No human right is absolute: we have lost our sense of right and wrong

After two years of rage in the streets, blind Freddy can see this is the real issue that needs to be resolved: does the right to free speech under Australian law protect those who celebrate the killing of Jews?
Or should the rights Australian law bestows upon terror supporters be balanced against the right of every Australian to be protected from intimidation and racial hatred?
In a perfect world, that is how the argument about the proposed public protest on the Opera House forecourt would be framed.
It would empower the court to deal squarely with the shocking reality of what has happened to this country since the terror attacks on Israel two years ago.
Synagogues have been firebombed, Jewish businesses have been attacked by street toughs, Jewish business have been vandalised and unprecedented security measures are now common at Jewish institutions.
And all of this just happens to coincide with endless gatherings in our major cities of those seeking destruction of the Jewish state “from the river to the sea”.

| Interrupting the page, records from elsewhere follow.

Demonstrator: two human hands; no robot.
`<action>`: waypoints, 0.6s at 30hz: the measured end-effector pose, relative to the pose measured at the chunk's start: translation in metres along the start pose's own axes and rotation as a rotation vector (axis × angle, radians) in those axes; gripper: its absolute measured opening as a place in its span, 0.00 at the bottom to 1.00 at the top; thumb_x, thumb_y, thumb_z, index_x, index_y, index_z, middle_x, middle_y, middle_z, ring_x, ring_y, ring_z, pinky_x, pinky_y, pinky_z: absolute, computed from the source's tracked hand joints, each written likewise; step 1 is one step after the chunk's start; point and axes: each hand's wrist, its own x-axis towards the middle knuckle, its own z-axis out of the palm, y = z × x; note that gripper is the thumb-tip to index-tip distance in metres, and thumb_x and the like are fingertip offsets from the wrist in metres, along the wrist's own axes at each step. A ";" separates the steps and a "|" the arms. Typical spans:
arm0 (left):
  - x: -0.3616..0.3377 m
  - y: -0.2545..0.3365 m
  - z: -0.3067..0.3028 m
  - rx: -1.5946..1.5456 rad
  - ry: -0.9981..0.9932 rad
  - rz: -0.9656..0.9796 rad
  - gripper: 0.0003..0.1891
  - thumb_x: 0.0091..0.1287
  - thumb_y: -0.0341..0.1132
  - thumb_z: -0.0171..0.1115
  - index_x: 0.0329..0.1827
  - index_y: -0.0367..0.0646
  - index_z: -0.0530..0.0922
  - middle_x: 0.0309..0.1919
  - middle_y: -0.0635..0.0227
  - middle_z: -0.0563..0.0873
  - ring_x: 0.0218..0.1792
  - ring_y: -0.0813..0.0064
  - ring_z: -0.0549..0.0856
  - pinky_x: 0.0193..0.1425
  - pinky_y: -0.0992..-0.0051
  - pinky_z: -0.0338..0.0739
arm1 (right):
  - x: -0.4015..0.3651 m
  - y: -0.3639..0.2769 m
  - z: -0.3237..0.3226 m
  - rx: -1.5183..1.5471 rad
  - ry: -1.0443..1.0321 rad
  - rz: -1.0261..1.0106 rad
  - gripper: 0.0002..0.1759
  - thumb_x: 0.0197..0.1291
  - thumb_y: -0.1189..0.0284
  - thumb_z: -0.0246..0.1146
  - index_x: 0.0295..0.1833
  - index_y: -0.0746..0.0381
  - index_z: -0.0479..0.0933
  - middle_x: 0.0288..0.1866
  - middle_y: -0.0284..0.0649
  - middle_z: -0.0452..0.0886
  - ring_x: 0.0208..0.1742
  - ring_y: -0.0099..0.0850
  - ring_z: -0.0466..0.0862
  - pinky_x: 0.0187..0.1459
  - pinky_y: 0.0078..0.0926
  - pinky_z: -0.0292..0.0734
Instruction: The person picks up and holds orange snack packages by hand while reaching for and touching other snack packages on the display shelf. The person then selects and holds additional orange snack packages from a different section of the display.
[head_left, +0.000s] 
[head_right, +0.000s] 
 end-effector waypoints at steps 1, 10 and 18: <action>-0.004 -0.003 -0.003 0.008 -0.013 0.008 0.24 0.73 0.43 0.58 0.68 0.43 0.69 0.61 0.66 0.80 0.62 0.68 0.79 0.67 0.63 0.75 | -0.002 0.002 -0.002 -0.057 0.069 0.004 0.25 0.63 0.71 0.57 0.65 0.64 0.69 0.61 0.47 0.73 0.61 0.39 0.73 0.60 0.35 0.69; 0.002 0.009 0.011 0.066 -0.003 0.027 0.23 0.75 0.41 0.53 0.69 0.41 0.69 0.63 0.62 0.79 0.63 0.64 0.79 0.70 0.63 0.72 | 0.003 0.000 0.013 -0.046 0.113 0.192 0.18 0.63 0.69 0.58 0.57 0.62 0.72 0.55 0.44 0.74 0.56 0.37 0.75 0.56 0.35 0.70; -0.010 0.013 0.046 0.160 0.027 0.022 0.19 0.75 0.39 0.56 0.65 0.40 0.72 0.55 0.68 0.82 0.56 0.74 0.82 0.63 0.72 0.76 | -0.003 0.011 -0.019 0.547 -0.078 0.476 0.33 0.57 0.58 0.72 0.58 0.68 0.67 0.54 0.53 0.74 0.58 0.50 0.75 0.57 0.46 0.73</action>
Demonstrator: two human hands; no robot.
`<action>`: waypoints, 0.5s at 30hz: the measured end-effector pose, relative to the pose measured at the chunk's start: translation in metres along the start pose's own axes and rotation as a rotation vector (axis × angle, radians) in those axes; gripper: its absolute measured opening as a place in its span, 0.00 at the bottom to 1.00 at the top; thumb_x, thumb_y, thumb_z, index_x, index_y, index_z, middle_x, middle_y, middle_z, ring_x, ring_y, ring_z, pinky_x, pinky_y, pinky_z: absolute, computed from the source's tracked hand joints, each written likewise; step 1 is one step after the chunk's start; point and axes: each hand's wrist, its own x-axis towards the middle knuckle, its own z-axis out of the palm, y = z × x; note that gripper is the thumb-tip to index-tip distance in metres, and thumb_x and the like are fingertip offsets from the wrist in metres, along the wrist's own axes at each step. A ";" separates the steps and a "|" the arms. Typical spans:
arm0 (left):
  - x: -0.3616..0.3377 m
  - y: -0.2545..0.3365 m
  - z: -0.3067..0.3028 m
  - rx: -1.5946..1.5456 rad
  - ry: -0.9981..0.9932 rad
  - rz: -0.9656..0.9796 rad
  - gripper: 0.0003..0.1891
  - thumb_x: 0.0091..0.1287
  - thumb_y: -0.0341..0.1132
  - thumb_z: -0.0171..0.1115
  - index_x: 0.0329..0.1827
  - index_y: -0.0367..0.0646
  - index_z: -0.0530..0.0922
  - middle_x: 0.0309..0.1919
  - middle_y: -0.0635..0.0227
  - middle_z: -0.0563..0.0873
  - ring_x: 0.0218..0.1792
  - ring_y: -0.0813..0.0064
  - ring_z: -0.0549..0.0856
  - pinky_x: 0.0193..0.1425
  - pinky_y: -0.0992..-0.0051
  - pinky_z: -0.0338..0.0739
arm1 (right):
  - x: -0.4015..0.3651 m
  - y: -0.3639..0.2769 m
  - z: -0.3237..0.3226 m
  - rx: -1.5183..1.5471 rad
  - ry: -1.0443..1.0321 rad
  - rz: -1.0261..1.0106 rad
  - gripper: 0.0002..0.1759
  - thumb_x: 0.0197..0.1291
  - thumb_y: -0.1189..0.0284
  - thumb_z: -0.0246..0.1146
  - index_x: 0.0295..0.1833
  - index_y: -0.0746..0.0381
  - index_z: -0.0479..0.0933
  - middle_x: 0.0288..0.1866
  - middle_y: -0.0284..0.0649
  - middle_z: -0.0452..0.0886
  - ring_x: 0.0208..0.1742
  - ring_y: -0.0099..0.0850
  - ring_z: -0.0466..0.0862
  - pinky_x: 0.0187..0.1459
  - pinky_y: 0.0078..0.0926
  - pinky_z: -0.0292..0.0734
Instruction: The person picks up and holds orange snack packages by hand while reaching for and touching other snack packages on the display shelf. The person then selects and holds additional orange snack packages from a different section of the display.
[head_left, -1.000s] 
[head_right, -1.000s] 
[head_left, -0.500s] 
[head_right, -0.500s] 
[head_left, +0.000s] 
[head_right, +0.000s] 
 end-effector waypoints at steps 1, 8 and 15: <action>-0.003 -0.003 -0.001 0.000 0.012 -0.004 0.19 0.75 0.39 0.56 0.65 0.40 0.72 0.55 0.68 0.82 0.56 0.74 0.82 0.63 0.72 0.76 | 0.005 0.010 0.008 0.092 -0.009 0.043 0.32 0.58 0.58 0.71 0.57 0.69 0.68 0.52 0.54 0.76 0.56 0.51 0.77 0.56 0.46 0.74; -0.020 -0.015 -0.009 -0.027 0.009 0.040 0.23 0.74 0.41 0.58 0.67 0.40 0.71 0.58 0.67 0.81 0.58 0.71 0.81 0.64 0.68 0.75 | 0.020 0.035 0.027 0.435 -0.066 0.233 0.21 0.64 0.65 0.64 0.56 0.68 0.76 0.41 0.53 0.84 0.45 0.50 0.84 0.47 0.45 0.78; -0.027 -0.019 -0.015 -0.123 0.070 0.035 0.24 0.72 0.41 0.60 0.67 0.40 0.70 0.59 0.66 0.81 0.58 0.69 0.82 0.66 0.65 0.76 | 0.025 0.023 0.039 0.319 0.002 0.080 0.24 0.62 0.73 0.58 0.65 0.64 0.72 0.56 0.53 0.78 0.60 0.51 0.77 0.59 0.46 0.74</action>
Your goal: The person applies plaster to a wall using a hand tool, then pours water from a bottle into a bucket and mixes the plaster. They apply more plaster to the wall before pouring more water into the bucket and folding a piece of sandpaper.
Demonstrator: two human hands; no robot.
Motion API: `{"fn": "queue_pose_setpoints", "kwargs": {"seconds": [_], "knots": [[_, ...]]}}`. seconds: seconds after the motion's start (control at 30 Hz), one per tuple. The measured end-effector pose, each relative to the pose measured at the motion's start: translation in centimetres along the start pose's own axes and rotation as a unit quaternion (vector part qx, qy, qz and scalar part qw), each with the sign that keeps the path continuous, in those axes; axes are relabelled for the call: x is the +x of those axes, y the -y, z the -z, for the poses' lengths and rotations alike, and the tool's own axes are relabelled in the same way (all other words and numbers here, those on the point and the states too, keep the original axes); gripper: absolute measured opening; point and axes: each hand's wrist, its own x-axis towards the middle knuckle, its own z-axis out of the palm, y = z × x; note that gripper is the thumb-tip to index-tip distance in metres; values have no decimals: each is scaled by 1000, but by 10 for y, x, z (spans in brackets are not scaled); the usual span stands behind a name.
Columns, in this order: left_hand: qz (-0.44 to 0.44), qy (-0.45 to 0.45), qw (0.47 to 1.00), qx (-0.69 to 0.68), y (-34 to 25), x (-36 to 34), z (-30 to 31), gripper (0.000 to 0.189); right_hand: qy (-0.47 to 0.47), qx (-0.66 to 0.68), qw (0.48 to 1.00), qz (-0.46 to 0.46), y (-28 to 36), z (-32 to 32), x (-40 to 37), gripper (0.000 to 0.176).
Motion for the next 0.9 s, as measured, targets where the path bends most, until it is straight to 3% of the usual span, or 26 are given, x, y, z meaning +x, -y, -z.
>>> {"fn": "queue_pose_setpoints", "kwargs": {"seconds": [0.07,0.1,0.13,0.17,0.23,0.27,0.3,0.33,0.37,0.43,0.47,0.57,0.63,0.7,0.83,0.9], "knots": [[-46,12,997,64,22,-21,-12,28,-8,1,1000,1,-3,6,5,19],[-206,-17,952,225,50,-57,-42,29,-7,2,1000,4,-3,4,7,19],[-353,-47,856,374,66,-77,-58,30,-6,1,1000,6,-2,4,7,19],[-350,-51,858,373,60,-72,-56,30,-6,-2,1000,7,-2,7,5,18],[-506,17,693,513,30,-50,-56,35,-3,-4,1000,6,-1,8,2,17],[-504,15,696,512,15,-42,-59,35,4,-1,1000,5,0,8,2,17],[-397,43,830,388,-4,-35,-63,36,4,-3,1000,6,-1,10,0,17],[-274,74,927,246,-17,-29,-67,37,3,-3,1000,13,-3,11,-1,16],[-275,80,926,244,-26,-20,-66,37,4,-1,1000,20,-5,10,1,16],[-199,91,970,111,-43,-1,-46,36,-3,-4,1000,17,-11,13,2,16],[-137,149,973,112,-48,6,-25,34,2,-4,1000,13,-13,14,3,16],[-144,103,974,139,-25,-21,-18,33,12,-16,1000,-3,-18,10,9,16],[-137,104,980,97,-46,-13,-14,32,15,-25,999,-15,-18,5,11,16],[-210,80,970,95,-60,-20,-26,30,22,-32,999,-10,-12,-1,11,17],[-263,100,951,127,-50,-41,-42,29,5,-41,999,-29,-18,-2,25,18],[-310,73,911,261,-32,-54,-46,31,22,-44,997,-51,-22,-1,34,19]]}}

If this argument were pitched this way, it would require the court to strike a balance between two fundamental rights: on the one hand, freedom of speech for those who celebrate murder; on the other, the right of every Australian to be free from intimidation.
Yet thanks to the flawed nature of NSW laws governing street protests, the Court of Appeal will be required to deal with this issue under a statute that is fatally biased. It has been designed to facilitate street protests, not prevent them.
NSW police are trying to persuade the Court of Appeal to issue a “prohibition” order under Part 4 of the Summary Offences Act against the proposed assembly outside the Opera House.
Here’s the problem: the provision at the heart of this system does not mean what it says.
When section 25 of this act says “prohibition” orders against a protest can be issued by a judge, what it really means is that any such order will not stop a protest.
If the Court of Appeal does issue such an order, all that will happen is that participants in the proposed protest would be stripped of limited immunity from prosecution for some offences.
The protest itself could still proceed, whether or not the court issues a prohibition order.
This is because Part 4 of the Summary Offences Act gives priority to ensuring street protests go ahead, which has been made abundantly clear by the Supreme Court in several recent decisions.
In 2003, in a case known as Rintoul, judge Carolyn Simpson ruled: “The making of a prohibition order does not render the conduct of, or participation in, an assembly unlawful.”
In 2004, in a case known as Gabriel, judge John Hamilton, ruled: “The whole purport of the part is not to prohibit public assemblies but, certainly where they are a due exercise of the democratic right of free speech, to facilitate them by protecting participants in appropriate circumstances from prosecution for certain offences.”
In August, when police applied unsuccessfully for a prohibition order against the proposed protest on the Harbour Bridge, judge Belinda Rigg said the consequence of issuing such an order “is not that the assembly would be prevented from taking place. Rather the consequence would be that the immunity conferred by section 24 would not apply.”
Freedom of speech – and freedom to protest – are fundamental rights in our democracy, but no human right is absolute. They all need to be balanced against the rights enjoyed by others.
It is perfectly legitimate to regulate the manner in which the right to free speech is exercised. Yet the law governing street protests in NSW has set the wrong balance.
It comes very close to treating the right to protest as some sort of absolute entitlement regardless of whether this has a foreseeable and adverse impact on the rights of others.
There is no right to shout “fire” in a crowded theatre precisely because it is foreseeable that such an act would threaten the right to public safety enjoyed by others.
Exactly the same logic should decide the argument about whether those who celebrate the murder of Jews should once more be entitled to use one of our national icons to intimidate Australians because of their race or religion.
That, unfortunately, is unlikely because the argument before the Court of Appeal will be infected by the flawed provisions of the Summary Offences that, as the judges have said, are designed to “facilitate” street protests.
Chris Merritt is vice-president of the Rule of Law Institute of Australia
The real issue that should be before the NSW Court of Appeal is whether the right to free speech protects the glorification of mass murder and incitement of racial hatred.